### Work order
Copy all lines in the material holding the string "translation".

### Stored data
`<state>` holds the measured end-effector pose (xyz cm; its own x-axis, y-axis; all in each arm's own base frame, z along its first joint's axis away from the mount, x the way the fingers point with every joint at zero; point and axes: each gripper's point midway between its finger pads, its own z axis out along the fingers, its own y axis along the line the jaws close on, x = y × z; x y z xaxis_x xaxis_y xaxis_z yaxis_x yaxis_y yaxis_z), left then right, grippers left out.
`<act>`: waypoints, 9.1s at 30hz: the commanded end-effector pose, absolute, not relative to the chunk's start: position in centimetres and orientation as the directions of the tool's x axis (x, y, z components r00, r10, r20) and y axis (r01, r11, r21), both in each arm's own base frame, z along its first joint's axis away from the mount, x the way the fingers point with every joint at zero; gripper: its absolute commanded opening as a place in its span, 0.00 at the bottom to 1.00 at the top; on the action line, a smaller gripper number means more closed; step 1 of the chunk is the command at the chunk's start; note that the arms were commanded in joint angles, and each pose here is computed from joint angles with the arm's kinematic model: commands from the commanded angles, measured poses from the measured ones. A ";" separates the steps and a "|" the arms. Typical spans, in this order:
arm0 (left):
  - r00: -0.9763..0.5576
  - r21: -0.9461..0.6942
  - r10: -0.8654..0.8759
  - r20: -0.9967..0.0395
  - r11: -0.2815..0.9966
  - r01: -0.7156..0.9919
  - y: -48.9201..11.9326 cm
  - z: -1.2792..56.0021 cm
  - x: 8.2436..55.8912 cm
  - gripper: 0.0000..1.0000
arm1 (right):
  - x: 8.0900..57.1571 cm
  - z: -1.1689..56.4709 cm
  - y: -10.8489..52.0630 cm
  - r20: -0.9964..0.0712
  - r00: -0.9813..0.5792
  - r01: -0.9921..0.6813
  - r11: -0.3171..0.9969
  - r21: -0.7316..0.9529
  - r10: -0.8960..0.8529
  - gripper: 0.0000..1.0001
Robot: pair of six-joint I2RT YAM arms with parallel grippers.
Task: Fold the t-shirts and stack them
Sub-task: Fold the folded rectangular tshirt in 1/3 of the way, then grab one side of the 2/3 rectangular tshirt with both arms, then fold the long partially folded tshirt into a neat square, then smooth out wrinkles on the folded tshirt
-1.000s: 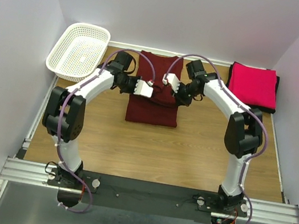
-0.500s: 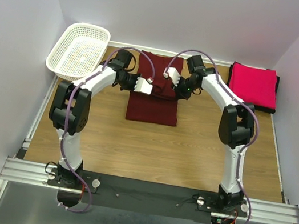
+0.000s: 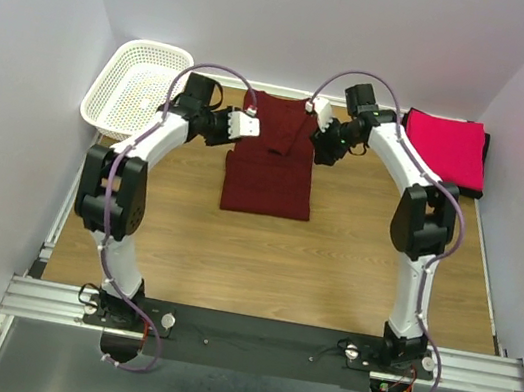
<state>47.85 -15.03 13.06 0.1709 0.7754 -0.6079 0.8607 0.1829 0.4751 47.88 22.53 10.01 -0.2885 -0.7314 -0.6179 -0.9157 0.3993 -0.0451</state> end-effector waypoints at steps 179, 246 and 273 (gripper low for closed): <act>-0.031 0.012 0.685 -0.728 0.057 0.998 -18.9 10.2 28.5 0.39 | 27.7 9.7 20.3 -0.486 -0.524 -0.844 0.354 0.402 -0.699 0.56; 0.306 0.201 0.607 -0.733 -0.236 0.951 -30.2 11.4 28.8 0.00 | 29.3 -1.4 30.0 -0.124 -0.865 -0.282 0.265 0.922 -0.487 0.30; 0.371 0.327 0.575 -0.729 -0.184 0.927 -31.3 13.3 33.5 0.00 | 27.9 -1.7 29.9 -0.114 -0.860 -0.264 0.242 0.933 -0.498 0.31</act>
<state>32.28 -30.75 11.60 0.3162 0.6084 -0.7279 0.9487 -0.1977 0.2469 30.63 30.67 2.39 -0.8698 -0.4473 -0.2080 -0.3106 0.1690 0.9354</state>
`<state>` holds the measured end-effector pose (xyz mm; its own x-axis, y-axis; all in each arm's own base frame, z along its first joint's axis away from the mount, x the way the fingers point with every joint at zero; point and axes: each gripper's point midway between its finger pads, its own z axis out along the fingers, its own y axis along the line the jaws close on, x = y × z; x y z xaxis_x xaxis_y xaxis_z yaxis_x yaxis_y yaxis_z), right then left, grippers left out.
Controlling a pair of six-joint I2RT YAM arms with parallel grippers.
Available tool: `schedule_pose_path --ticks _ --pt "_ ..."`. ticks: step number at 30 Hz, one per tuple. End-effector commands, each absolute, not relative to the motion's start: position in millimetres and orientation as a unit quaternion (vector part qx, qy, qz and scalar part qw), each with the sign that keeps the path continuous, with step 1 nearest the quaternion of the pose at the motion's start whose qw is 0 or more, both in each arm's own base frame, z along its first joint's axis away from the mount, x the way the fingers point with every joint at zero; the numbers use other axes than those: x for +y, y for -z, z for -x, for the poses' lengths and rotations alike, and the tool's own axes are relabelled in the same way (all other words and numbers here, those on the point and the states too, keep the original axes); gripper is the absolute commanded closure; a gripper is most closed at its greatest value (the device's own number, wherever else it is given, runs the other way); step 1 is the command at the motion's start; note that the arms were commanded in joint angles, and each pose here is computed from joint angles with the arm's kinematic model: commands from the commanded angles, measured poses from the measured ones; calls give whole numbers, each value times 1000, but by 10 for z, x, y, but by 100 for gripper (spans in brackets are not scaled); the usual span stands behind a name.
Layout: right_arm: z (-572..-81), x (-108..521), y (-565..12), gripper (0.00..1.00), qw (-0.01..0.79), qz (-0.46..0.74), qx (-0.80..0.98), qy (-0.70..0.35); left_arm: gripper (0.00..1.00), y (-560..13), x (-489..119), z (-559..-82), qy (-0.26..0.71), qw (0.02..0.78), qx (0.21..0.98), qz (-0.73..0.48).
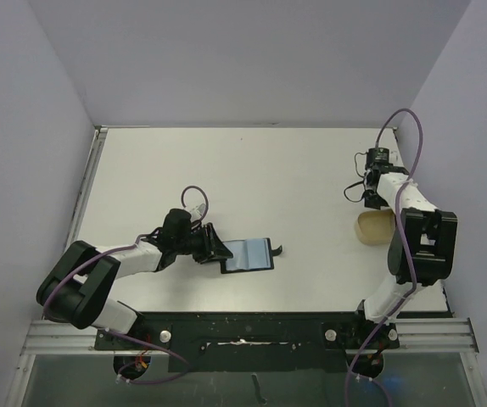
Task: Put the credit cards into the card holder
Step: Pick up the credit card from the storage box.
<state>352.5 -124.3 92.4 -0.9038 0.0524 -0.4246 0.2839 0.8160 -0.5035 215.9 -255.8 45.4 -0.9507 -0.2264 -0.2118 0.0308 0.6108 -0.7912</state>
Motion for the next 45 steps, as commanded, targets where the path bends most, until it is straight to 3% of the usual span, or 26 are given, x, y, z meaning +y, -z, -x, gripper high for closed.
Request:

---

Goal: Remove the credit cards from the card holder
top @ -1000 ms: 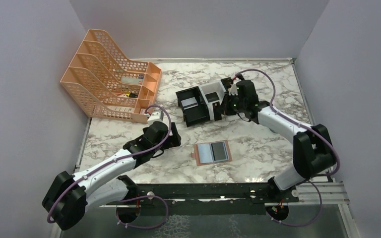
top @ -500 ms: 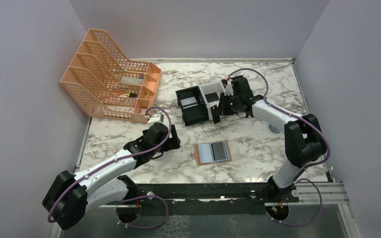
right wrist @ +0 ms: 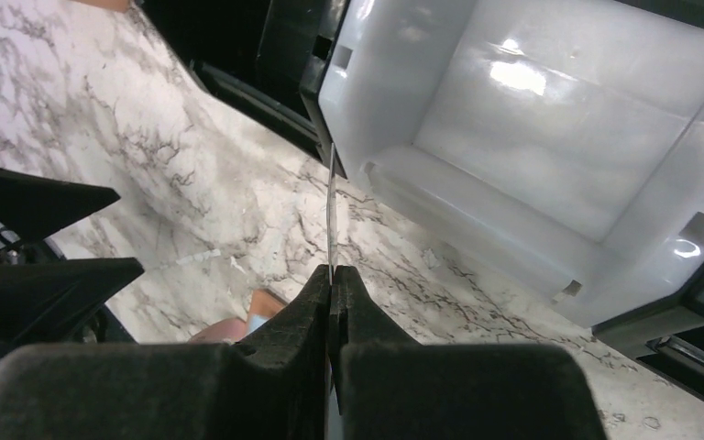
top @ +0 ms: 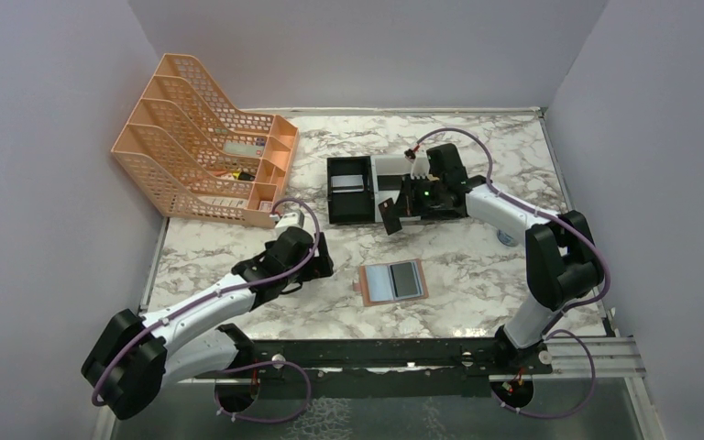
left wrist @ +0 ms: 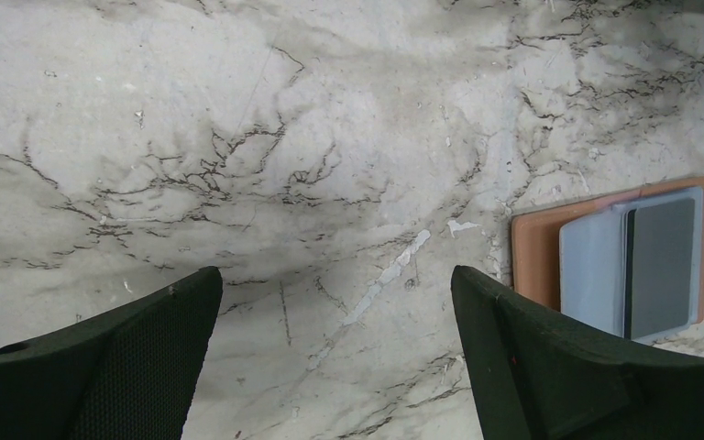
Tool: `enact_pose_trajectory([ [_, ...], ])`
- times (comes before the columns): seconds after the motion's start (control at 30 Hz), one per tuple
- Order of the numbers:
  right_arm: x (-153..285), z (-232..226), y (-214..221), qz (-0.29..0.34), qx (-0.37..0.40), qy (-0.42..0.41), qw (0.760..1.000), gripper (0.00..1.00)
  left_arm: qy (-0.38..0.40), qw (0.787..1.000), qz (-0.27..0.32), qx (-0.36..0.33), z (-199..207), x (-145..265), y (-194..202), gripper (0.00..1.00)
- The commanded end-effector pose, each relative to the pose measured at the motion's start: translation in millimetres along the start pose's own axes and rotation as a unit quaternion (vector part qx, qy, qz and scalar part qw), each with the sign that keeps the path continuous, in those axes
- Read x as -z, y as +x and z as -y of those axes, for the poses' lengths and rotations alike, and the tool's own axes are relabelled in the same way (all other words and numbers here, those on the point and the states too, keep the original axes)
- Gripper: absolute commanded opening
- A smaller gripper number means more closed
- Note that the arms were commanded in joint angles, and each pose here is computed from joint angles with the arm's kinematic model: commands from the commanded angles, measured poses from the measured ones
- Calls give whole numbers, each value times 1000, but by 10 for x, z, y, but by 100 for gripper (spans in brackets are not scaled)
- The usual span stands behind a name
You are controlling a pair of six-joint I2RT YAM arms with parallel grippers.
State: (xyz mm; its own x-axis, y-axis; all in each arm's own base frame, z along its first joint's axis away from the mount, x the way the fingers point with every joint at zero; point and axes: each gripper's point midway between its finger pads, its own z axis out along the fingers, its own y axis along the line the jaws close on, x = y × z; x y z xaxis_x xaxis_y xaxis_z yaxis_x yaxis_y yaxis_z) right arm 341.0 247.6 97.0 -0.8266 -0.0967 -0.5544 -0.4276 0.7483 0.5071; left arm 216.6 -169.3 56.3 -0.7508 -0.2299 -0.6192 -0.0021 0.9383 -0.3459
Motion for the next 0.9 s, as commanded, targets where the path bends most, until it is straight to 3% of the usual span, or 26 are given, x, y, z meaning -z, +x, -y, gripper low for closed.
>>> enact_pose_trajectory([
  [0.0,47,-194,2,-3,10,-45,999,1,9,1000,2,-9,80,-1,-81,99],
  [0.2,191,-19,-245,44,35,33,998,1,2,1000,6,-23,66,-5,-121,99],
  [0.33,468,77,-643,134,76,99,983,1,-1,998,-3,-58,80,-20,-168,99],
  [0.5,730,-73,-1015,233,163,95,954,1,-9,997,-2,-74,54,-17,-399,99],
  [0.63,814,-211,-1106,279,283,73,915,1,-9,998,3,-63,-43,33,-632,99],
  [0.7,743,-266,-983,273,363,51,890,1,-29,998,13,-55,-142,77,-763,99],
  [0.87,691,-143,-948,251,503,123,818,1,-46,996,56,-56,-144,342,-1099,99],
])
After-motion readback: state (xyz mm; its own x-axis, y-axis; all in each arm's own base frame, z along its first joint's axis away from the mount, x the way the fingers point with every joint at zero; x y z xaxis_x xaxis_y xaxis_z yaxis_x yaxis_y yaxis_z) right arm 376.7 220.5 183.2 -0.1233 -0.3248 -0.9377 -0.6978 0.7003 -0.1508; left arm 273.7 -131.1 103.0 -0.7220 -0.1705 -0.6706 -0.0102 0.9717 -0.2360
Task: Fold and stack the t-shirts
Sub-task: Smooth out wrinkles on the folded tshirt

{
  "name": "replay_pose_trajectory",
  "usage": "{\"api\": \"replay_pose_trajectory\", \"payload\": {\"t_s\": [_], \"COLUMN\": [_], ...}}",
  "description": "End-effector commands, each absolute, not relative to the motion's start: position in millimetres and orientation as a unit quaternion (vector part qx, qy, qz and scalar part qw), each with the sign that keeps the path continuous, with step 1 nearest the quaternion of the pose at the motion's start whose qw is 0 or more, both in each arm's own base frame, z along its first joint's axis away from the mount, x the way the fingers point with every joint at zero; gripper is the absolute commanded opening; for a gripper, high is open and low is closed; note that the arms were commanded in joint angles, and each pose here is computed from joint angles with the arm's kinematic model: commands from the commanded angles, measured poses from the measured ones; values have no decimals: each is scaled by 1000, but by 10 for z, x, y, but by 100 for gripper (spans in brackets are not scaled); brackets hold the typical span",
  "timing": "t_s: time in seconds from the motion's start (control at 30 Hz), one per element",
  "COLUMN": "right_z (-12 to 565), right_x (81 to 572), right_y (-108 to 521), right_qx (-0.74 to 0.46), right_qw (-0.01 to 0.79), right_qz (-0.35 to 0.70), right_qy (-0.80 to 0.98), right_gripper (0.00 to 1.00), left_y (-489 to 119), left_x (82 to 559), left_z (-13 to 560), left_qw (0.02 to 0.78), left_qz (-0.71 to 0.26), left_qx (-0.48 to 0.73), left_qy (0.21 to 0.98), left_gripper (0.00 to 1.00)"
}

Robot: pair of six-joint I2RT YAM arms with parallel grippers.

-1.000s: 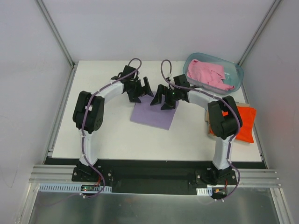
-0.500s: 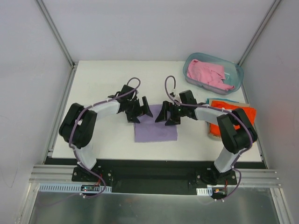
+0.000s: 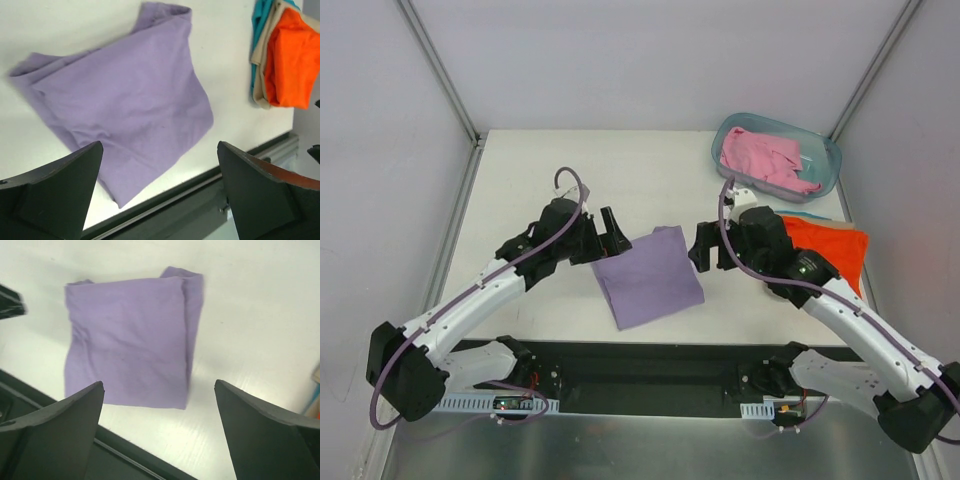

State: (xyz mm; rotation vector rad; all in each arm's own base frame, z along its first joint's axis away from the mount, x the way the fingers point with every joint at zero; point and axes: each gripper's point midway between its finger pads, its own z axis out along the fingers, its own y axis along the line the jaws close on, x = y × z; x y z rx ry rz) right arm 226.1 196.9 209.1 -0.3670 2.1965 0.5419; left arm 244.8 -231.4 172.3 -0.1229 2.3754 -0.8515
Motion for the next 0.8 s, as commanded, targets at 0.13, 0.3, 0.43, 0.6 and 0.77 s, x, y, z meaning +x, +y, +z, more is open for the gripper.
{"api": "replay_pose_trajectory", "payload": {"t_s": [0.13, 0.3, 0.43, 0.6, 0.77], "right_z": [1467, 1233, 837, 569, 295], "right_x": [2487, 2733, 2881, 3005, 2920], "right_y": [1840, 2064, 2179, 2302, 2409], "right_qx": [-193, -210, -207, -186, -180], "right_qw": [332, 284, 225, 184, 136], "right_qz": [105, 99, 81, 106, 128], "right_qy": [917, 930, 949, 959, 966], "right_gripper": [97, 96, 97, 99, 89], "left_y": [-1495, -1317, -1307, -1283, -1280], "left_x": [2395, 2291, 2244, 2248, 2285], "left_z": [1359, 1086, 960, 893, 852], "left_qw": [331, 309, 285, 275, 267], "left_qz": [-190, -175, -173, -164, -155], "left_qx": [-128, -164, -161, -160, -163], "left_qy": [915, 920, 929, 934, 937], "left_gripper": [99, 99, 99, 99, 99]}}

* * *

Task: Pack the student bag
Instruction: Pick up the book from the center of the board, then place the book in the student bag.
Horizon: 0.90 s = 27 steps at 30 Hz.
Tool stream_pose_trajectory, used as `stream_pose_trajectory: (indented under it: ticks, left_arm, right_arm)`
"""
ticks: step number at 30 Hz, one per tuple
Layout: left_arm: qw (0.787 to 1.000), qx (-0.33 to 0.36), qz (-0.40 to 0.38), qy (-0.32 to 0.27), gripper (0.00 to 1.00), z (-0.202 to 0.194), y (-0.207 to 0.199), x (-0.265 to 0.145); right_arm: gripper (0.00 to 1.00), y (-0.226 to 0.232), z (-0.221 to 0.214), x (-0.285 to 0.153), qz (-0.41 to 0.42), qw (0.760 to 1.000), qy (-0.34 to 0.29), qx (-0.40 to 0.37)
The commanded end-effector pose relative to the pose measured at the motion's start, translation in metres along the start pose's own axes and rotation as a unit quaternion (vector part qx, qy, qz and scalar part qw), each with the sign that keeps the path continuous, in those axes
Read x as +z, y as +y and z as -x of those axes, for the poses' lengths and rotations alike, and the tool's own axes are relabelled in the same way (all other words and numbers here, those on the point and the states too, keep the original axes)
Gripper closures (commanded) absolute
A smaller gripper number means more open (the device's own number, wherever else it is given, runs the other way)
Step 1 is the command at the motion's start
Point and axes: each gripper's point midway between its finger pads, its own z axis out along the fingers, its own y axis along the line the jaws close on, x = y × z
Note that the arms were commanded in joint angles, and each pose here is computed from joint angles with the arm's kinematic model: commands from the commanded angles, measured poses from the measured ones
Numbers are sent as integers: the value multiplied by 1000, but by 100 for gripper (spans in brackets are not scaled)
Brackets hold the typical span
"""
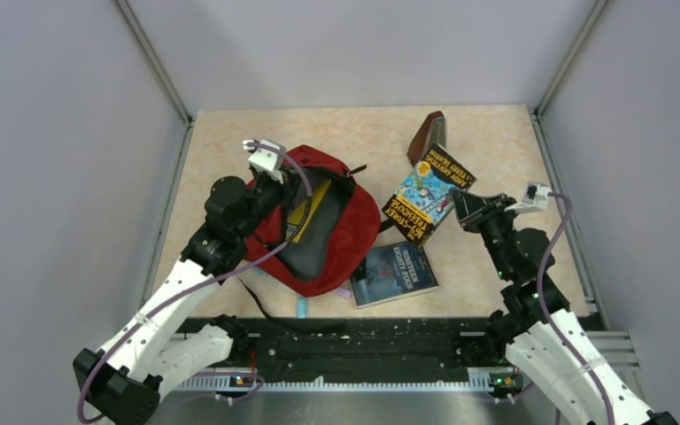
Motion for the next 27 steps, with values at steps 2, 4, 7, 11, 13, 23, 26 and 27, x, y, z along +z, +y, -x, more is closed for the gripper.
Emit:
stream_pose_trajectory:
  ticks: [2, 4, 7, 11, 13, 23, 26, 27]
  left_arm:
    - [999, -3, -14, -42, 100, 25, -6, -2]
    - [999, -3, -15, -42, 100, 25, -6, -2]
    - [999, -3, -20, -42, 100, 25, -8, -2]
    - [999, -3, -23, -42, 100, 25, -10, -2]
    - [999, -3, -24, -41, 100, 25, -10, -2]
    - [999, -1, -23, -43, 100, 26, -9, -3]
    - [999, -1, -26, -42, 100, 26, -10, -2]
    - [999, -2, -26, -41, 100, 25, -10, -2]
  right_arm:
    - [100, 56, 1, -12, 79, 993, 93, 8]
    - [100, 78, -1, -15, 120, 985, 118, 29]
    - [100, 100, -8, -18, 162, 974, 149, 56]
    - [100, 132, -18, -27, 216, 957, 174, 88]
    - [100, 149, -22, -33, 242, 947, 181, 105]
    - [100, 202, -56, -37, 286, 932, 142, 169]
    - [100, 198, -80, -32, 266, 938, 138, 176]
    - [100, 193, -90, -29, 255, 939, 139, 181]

### Reply to the exercise
- The commanded end-effector pose, each relative to the pose measured at the motion's start: translation in millimetres along the start pose's own axes and rotation as a unit quaternion (vector part qx, qy, qz and scalar part qw), each with the sign that keeps the path continuous, in those axes
The commanded end-effector pose relative to the pose measured at the motion's start, translation in metres along the start pose's own axes and rotation as a unit quaternion (vector part qx, qy, qz and scalar part qw), each with the sign that keeps the path continuous, in those axes

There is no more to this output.